DATA BELOW
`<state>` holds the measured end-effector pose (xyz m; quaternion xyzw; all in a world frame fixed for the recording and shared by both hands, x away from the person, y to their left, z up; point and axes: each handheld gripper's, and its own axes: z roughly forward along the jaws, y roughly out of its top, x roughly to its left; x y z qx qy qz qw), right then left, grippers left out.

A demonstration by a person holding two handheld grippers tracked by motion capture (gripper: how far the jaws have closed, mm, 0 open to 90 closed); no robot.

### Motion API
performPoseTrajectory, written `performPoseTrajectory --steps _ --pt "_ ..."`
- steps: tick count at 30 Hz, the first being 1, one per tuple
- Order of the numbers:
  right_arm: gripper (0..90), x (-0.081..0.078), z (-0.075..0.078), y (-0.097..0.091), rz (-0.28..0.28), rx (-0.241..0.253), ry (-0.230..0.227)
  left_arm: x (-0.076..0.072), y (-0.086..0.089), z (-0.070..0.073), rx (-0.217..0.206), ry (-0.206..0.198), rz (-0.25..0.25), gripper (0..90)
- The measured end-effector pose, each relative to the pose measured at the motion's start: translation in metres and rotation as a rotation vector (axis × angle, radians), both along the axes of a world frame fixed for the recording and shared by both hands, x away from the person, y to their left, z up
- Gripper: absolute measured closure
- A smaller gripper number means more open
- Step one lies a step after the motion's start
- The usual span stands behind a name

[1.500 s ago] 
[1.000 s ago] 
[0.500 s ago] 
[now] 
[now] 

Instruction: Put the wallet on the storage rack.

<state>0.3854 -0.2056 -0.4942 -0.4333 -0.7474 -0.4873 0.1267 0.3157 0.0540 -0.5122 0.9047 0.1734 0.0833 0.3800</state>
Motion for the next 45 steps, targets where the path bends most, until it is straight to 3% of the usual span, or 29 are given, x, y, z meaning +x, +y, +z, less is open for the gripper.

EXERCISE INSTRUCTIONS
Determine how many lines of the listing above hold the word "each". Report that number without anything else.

TASK SOLUTION
2